TASK REQUIREMENTS: Wherever "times" turns up in the entries, copy out the line that holds it.

Data extracted from a collection:
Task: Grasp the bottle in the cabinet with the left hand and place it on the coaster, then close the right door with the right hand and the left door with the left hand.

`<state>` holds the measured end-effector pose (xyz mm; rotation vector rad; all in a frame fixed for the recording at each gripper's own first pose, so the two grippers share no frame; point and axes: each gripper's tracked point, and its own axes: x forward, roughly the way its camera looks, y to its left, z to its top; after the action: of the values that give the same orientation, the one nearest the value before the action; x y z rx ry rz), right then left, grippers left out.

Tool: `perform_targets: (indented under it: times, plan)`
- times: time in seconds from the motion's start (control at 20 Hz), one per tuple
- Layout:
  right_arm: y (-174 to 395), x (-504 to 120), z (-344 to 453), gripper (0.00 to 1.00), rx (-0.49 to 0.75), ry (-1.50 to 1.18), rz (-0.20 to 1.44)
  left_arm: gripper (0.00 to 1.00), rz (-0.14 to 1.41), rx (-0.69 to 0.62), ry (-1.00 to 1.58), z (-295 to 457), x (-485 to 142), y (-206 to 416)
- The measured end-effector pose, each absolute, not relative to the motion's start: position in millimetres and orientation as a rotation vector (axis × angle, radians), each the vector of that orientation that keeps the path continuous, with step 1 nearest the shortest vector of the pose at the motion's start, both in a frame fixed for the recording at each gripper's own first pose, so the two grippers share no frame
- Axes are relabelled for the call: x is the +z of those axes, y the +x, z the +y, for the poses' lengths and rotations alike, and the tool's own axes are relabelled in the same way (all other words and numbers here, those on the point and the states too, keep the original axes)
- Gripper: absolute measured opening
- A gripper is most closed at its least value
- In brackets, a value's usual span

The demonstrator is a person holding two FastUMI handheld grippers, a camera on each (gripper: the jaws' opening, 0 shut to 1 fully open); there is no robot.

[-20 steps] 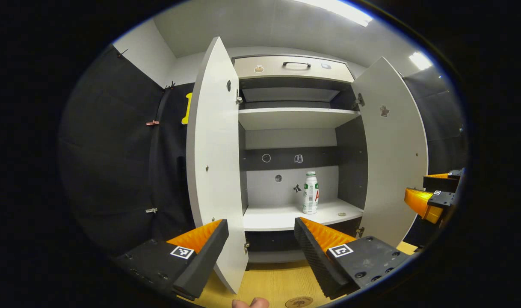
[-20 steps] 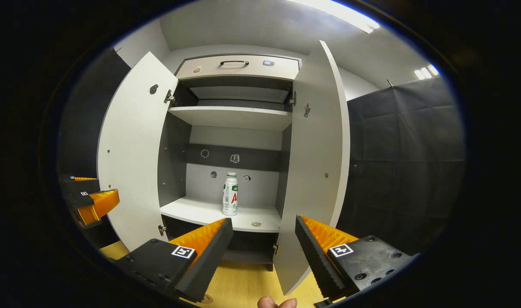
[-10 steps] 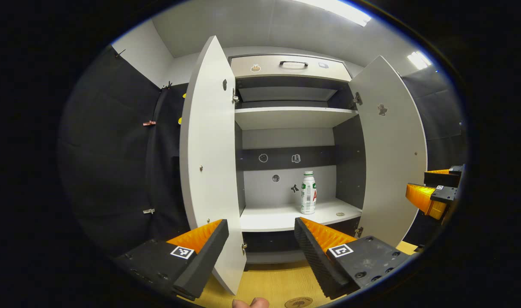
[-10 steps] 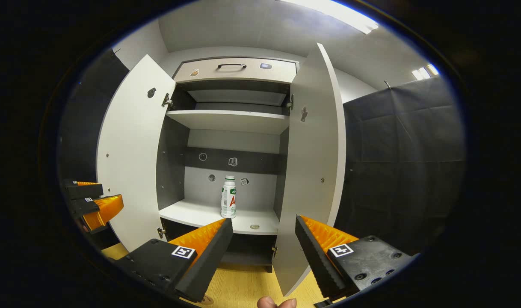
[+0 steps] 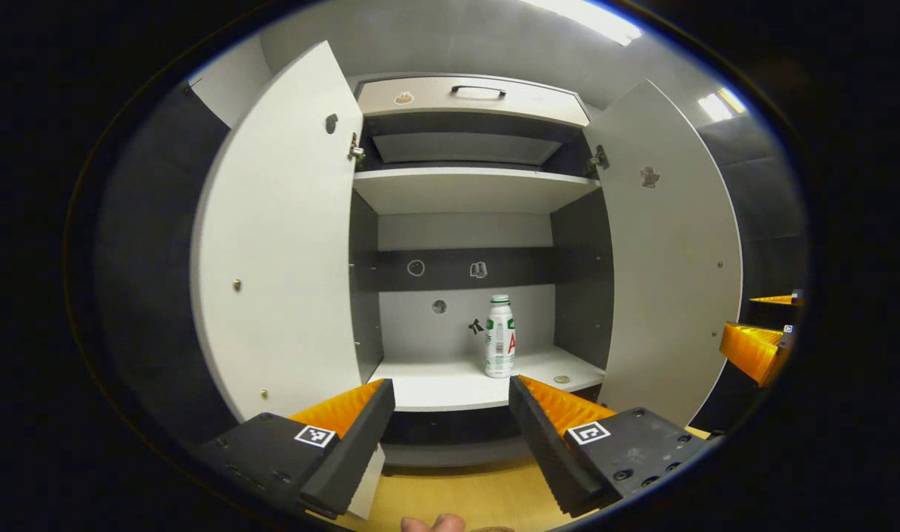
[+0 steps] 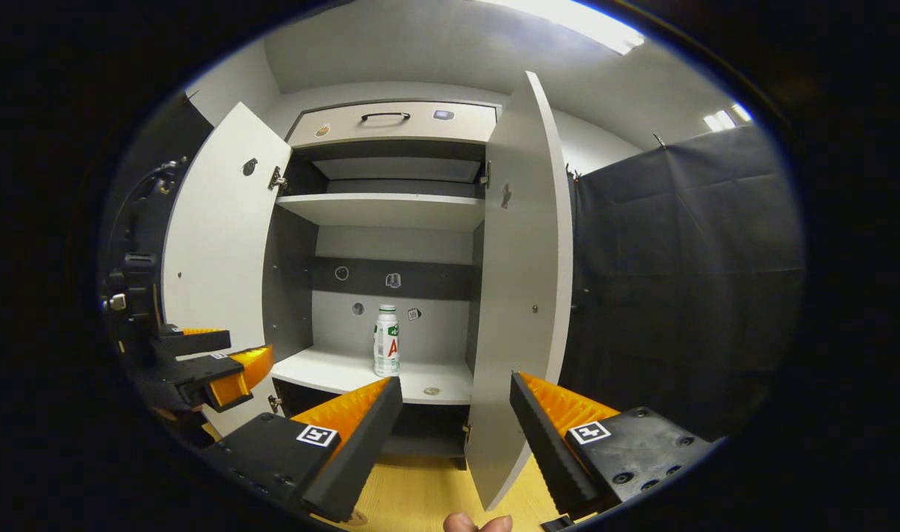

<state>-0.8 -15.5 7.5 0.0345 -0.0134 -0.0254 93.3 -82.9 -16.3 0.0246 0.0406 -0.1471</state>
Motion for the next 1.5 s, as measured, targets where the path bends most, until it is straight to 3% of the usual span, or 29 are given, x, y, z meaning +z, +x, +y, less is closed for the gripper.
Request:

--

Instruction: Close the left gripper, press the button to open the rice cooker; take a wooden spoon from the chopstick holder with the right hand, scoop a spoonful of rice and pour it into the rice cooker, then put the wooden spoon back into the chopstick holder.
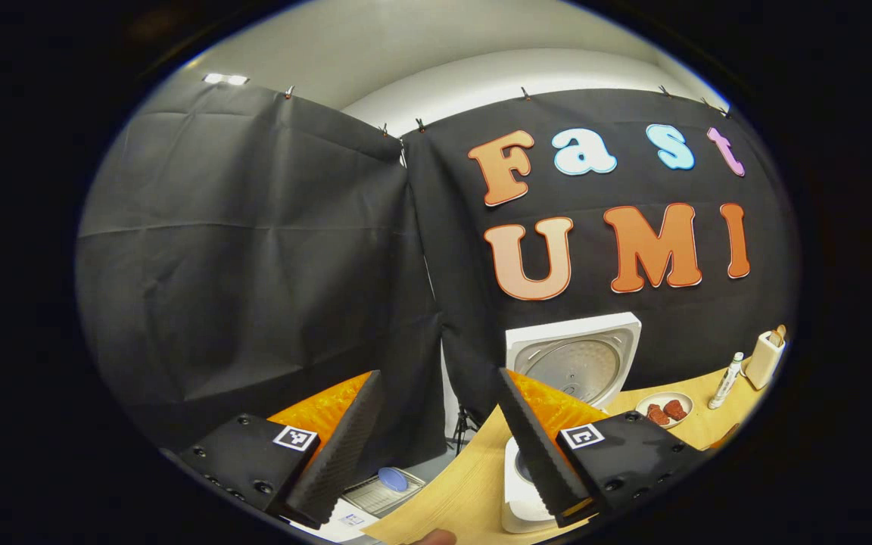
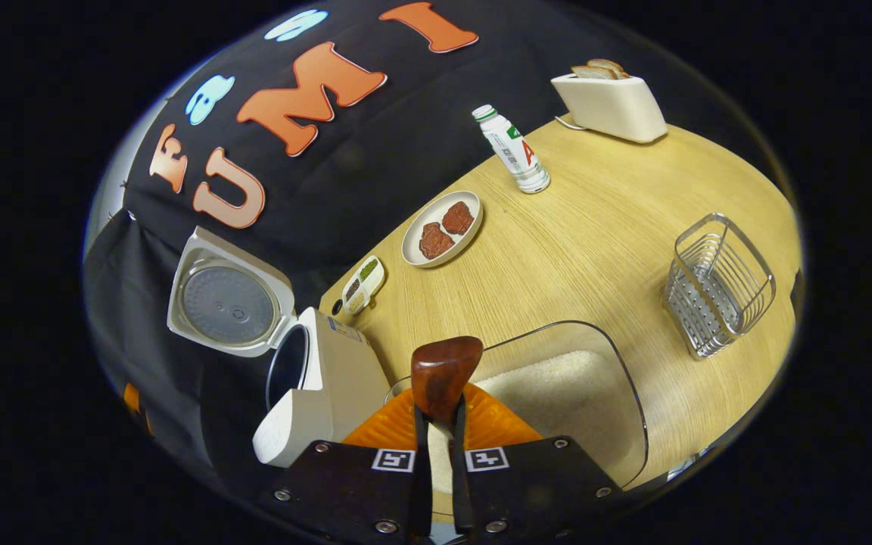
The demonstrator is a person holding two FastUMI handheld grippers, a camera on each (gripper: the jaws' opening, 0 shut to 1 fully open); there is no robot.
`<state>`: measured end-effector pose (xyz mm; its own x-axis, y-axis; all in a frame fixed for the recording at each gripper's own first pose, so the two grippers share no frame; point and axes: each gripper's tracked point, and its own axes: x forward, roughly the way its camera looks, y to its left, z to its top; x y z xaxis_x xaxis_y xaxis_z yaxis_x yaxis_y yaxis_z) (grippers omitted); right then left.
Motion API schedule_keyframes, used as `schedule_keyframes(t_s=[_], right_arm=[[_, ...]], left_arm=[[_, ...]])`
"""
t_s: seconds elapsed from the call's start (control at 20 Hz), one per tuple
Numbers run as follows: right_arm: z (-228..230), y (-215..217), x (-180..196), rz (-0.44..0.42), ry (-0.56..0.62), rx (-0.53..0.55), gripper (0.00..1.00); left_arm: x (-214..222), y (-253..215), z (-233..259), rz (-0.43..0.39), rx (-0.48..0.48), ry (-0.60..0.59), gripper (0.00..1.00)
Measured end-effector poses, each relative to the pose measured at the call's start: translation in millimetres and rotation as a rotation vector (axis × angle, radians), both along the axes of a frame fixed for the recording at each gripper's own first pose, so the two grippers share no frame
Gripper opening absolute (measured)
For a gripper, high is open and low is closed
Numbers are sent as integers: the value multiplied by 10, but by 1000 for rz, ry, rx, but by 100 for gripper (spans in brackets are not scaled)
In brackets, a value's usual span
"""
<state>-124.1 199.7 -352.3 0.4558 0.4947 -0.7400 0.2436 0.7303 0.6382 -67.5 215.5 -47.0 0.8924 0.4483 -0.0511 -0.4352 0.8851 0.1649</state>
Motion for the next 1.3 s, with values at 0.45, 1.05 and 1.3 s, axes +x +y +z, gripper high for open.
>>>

OUTPUT OF THE EXERCISE:
Tool: `perform_targets: (indented under it: times, plan)`
- times: time in seconds from the motion's start (control at 20 Hz), one per tuple

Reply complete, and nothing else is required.